Polscy rolnicy wznawiają blokadę granicy z Medyką po Sylwestrze
Polscy rolnicy wznowili protest na punkcie kontrolnym Shehyni-Medica. Od godziny 09:00 4 stycznia zaczęli blokować ruch na punkcie kontrolnym.
Według Państwowej Straży Granicznej, ruch drogowy może być utrudniony zarówno przy wyjeździe, jak i wjeździe do Polski.
“Około 800 ciężarówek czeka obecnie na wjazd na Ukrainę w Polsce w tym kierunku” – czytamy w oświadczeniu.

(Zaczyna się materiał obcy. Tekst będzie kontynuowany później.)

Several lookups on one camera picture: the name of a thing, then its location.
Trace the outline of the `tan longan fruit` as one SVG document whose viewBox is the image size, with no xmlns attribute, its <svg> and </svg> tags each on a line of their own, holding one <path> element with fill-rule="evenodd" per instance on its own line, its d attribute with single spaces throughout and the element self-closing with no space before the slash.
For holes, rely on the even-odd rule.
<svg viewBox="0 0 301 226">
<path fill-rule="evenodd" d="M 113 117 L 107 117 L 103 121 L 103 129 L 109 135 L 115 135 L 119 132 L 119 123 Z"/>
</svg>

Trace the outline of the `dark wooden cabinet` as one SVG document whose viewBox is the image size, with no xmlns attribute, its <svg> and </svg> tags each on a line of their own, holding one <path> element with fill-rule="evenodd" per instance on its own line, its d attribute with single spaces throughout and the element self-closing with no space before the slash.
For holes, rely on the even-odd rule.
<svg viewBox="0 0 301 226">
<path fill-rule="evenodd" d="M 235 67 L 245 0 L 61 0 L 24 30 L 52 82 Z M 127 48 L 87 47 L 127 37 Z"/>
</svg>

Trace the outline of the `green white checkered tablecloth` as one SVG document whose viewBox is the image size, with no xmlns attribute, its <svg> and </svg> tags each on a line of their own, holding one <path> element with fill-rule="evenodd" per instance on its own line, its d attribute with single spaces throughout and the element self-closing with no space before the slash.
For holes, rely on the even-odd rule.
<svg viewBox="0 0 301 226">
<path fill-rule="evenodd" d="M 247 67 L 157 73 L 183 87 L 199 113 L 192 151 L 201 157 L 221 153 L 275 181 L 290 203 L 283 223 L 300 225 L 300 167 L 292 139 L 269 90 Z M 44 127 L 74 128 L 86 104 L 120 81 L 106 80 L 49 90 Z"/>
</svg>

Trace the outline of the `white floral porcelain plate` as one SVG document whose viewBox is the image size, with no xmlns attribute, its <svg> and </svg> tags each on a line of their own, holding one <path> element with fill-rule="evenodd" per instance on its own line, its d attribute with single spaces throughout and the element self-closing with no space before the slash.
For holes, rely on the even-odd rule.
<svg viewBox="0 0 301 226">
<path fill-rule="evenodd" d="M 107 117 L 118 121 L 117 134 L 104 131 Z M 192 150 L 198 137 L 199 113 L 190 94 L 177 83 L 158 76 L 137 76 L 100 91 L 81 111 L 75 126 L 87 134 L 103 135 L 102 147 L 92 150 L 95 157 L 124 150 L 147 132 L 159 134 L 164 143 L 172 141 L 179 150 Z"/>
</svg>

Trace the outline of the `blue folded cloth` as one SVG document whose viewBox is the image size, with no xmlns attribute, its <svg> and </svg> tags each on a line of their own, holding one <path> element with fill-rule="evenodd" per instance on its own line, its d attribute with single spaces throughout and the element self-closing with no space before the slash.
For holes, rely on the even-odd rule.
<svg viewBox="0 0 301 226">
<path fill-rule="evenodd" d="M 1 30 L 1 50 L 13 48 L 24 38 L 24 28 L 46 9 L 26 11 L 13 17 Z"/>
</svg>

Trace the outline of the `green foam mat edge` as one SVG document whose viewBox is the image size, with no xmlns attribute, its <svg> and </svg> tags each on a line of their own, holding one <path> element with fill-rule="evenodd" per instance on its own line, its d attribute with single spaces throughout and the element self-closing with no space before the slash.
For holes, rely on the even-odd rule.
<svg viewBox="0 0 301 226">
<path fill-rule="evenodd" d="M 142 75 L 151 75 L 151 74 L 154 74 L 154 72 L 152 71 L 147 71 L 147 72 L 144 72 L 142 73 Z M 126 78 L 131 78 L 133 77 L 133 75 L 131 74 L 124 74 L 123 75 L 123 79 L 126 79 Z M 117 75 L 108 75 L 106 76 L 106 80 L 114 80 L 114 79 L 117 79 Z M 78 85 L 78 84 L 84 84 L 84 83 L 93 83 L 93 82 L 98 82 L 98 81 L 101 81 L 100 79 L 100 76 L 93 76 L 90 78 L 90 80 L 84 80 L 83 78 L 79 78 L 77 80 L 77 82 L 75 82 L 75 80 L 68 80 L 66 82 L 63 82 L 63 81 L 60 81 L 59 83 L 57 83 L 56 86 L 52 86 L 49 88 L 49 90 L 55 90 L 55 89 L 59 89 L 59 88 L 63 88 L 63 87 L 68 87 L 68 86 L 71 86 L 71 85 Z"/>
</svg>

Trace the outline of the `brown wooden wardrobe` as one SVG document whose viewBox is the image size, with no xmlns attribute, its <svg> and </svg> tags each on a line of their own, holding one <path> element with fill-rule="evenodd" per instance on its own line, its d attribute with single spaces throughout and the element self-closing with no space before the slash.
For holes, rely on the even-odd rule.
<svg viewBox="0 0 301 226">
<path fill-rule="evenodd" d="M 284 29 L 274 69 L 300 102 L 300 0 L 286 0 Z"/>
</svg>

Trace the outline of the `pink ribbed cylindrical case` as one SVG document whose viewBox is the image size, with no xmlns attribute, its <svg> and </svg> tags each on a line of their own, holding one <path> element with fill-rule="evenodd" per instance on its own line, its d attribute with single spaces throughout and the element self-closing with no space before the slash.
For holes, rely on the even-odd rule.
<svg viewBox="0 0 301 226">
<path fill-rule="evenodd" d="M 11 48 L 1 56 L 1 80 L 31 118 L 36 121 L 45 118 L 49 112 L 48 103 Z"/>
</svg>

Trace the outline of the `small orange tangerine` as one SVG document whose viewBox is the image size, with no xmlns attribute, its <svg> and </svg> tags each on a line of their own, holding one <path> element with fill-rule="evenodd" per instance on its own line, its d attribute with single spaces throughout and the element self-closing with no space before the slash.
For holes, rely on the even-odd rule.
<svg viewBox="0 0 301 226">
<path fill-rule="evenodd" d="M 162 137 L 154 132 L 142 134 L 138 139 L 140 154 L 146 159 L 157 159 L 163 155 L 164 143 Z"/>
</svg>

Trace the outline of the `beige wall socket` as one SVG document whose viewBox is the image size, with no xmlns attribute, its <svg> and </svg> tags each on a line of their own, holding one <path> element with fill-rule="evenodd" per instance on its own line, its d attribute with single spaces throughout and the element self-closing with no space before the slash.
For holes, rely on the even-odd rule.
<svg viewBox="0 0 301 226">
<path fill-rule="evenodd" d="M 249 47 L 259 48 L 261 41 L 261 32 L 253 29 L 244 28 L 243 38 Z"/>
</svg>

Według przywódcy protestujących, Romana Kondruwa, będą oni przepuszczać trzy ciężarówki na godzinę. Obiecują również bezzwłoczne przepuszczanie ładunków humanitarnych i pojazdów z łatwo psującymi się towarami. Samochody i autobusy mogą przekraczać granicę jak zwykle.
Protest ma potrwać do 3 lutego.
W tym samym czasie polskie media donosiły już, że rolnicy ze Stowarzyszenia Oszukanych Wsi wznowili blokadę punktu kontrolnego Medyka.
“Chcemy podpisać porozumienie, dwustronne porozumienie, to znaczy między ministerstwem a rolnikami, jeśli takie porozumienie zostanie podpisane, protest zostanie zawieszony tak szybko, jak to możliwe” – powiedział lider protestu Roman Kondrov, podał Polsat News.
Według niego, tym razem protest będzie bardziej rygorystyczny, a przez kolejkę będzie mogła przejechać tylko jedna ciężarówka na godzinę.
Jakie są wymagania polskich rolników
3 stycznia polscy rolnicy ogłosili, że wznowią blokadę punktu kontrolnego Medyka-Shehyni 4 stycznia, jeśli nie otrzymają pisemnych gwarancji, że ich żądania zostaną spełnione.
W szczególności domagają się oni dopłat do zakupu kukurydzy i pozostawienia podatku rolnego na niezmienionym poziomie. Lider protestu zapewnił, że “pisemne gwarancje automatycznie zakończą blokadę punktu kontrolnego”.
Z kolei polski rząd obiecał, że postara się przekonać strajkujących do zaprzestania blokowania przejazdu ciężarówek na granicy z Ukrainą.